==== Data to examine
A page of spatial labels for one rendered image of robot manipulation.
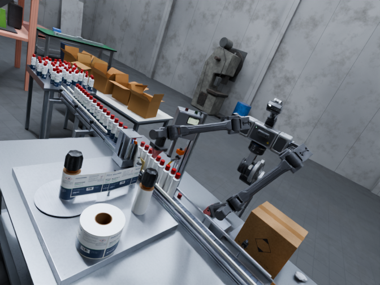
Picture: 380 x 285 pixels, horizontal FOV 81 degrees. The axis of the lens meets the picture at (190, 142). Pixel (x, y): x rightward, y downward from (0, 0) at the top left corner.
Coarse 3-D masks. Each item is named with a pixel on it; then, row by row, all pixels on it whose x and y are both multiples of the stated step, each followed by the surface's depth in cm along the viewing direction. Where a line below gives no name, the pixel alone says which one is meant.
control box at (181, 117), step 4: (180, 108) 150; (184, 108) 154; (176, 112) 152; (180, 112) 146; (184, 112) 147; (188, 112) 149; (192, 112) 152; (176, 116) 149; (180, 116) 147; (184, 116) 148; (188, 116) 148; (196, 116) 149; (200, 116) 151; (172, 120) 158; (176, 120) 149; (180, 120) 148; (184, 120) 149; (200, 120) 151; (172, 124) 154; (176, 124) 149; (180, 124) 150; (184, 124) 150; (188, 124) 151; (184, 136) 154; (188, 136) 155; (192, 136) 155; (192, 140) 157
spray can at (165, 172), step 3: (168, 165) 156; (165, 168) 156; (168, 168) 155; (162, 171) 157; (165, 171) 156; (168, 171) 156; (162, 174) 157; (165, 174) 156; (168, 174) 157; (162, 177) 157; (165, 177) 157; (159, 180) 160; (162, 180) 158; (165, 180) 159; (159, 183) 160; (162, 183) 159; (159, 186) 160; (162, 186) 160
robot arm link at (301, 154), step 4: (296, 148) 117; (300, 148) 118; (304, 148) 118; (284, 152) 150; (292, 152) 116; (296, 152) 116; (300, 152) 117; (304, 152) 118; (308, 152) 117; (288, 156) 117; (292, 156) 116; (296, 156) 116; (300, 156) 116; (304, 156) 116; (308, 156) 116; (288, 160) 117; (292, 160) 116; (296, 160) 115; (300, 160) 116; (304, 160) 115; (292, 164) 116; (296, 164) 115; (300, 164) 115
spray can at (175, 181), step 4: (176, 172) 151; (176, 176) 150; (172, 180) 152; (176, 180) 151; (172, 184) 152; (176, 184) 152; (172, 188) 153; (168, 192) 155; (172, 192) 154; (172, 196) 157
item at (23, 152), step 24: (0, 144) 152; (24, 144) 161; (48, 144) 171; (72, 144) 183; (96, 144) 196; (0, 168) 134; (192, 192) 183; (24, 216) 112; (24, 240) 101; (168, 240) 130; (192, 240) 137; (48, 264) 96; (120, 264) 108; (144, 264) 112; (168, 264) 117; (192, 264) 122; (216, 264) 128; (288, 264) 148
========
_How to complete this task_
The response should hold only an exact retyping of the lines from the beginning of the data through the line containing "spray can at (175, 181), step", both ends kept, pictures omitted.

_Result_
A page of spatial labels for one rendered image of robot manipulation.
Picture: 380 x 285 pixels, horizontal FOV 81 degrees. The axis of the lens meets the picture at (190, 142). Pixel (x, y): x rightward, y downward from (0, 0) at the top left corner.
Coarse 3-D masks. Each item is named with a pixel on it; then, row by row, all pixels on it whose x and y are both multiples of the stated step, each followed by the surface's depth in cm along the viewing direction. Where a line below gives no name, the pixel alone says which one is meant.
control box at (181, 117), step 4: (180, 108) 150; (184, 108) 154; (176, 112) 152; (180, 112) 146; (184, 112) 147; (188, 112) 149; (192, 112) 152; (176, 116) 149; (180, 116) 147; (184, 116) 148; (188, 116) 148; (196, 116) 149; (200, 116) 151; (172, 120) 158; (176, 120) 149; (180, 120) 148; (184, 120) 149; (200, 120) 151; (172, 124) 154; (176, 124) 149; (180, 124) 150; (184, 124) 150; (188, 124) 151; (184, 136) 154; (188, 136) 155; (192, 136) 155; (192, 140) 157
spray can at (165, 172), step 3: (168, 165) 156; (165, 168) 156; (168, 168) 155; (162, 171) 157; (165, 171) 156; (168, 171) 156; (162, 174) 157; (165, 174) 156; (168, 174) 157; (162, 177) 157; (165, 177) 157; (159, 180) 160; (162, 180) 158; (165, 180) 159; (159, 183) 160; (162, 183) 159; (159, 186) 160; (162, 186) 160
robot arm link at (301, 154), step 4: (296, 148) 117; (300, 148) 118; (304, 148) 118; (284, 152) 150; (292, 152) 116; (296, 152) 116; (300, 152) 117; (304, 152) 118; (308, 152) 117; (288, 156) 117; (292, 156) 116; (296, 156) 116; (300, 156) 116; (304, 156) 116; (308, 156) 116; (288, 160) 117; (292, 160) 116; (296, 160) 115; (300, 160) 116; (304, 160) 115; (292, 164) 116; (296, 164) 115; (300, 164) 115
spray can at (175, 181), step 4: (176, 172) 151; (176, 176) 150; (172, 180) 152; (176, 180) 151; (172, 184) 152; (176, 184) 152; (172, 188) 153; (168, 192) 155; (172, 192) 154; (172, 196) 157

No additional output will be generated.